When fans think of the greatest heavyweights in MMA history, they probably don’t think about Fabricio Werdum. Well, they should.
At UFC 198, the Brazilian will have a chance to firmly cement his place at the top of the all-time heavyweight rankings.
Werdum, who has been competing professionally since 2002, has defeated nearly every top heavyweight he’s faced throughout his career. There were a few guys he wasn’t able to fight, but the list of guys he’s beaten is a who’s who among MMA heavyweights. Antonio Rodrigo Nogueira, Fedor Emelianenko and Alistair Overeem are just some of the legendary names he has defeated.
In the past, Werdum always came up short in his bid to become a top heavyweight, including his appearances in the 2006 Pride Heavyweight Grand Prix and the Strikeforce Heavyweight Grand Prix. Now, however, the Brazilian has seemingly put all the pieces of the puzzle together to make an incredible late-career surge.
Werdum, training under the eye of Rafael Cordeiro, has become the essence of a mixed martial arts fighter. He has always been one of the best grapplers in MMA, but now Werdum has a full striking arsenal to compliment his stellar ground game. We’ve seen it on display when he ravaged the iron chin of Roy Nelson at UFC 143, knocked out the ultra-durable Mark Hunt at UFC 180 and, in perhaps his greatest performance to date, conducted a five-round dismantling of Travis Browne.
Some would argue that Werdum’s last victory against the seemingly unstoppable Cain Velasquez was his greatest performance. However, when he’s doing kick ups like Shawn Michaels in the middle of a fight, suffice it to say that Werdum had everything in hand.
Now, with a litany of victims in his wake, Werdum has a tough task ahead in Stipe Miocic at UFC 198. Miocic is no cakewalk and should provide some interesting challenges for Werdum to overcome. If the Brazilian is able to defend his belt, he’ll move one step closer to the magical number of two for the heavyweight division. Only three men — Randy Couture, Tim Sylvia and Brock Lesnar — in the history of the division have defended the heavyweight belt on two separate occasions.

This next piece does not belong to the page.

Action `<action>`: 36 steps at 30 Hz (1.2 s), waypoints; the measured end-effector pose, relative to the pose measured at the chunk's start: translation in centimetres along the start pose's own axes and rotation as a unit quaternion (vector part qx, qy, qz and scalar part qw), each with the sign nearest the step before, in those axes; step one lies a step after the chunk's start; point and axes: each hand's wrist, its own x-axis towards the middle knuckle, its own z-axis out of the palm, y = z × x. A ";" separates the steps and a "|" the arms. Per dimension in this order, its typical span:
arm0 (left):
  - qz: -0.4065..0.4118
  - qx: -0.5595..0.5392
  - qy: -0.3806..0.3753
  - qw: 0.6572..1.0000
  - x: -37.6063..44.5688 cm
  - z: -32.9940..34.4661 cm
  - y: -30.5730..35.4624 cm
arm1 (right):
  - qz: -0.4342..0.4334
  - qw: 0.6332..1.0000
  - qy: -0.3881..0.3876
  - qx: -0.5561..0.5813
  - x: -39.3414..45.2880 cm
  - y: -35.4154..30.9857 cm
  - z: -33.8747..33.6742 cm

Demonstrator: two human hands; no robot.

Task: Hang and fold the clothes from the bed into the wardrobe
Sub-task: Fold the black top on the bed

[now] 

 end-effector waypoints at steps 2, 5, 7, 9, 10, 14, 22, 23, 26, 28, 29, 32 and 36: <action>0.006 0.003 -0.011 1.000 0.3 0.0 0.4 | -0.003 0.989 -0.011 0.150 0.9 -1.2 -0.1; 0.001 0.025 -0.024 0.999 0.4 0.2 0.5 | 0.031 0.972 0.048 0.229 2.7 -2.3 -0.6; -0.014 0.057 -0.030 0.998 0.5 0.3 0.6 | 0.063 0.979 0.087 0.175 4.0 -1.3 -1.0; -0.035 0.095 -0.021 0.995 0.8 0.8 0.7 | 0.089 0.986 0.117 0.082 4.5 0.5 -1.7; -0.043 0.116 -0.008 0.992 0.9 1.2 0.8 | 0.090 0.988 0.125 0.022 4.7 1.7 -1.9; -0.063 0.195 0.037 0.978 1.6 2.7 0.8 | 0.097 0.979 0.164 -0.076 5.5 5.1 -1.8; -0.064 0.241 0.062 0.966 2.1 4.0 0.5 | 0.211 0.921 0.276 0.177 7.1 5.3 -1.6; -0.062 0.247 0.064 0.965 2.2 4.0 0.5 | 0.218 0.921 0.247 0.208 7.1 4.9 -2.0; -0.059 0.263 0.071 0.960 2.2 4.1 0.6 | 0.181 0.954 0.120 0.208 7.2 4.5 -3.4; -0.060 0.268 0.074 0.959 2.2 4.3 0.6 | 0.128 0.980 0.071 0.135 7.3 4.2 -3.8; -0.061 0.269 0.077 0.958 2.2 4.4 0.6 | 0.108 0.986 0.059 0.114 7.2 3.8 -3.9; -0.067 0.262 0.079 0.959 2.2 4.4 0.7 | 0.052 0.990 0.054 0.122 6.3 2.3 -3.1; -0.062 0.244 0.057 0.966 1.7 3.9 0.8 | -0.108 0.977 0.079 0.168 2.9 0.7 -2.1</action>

We’ll likely have this discussion again if Werdum has his hand raised at UFC 198. But perhaps we shouldn’t even bother waiting to crown Werdum as the best heavyweight in MMA history. It’s going to be hard to ever top what Emelianenko accomplished in his career, but there will always be the “he didn’t do it in the UFC” detractors. Werdum has done it in the UFC and against some of the best fighters the division has ever seen. He doesn’t have an overly gaudy record — 20-5 is awfully nice though — and he doesn’t possess an aura of invincibility like other all-time greats have had, but he has wins against some of the best heavyweights across multiple eras, a UFC title and one of the best coaches to utilize one of the best skill sets to add to an already great legacy.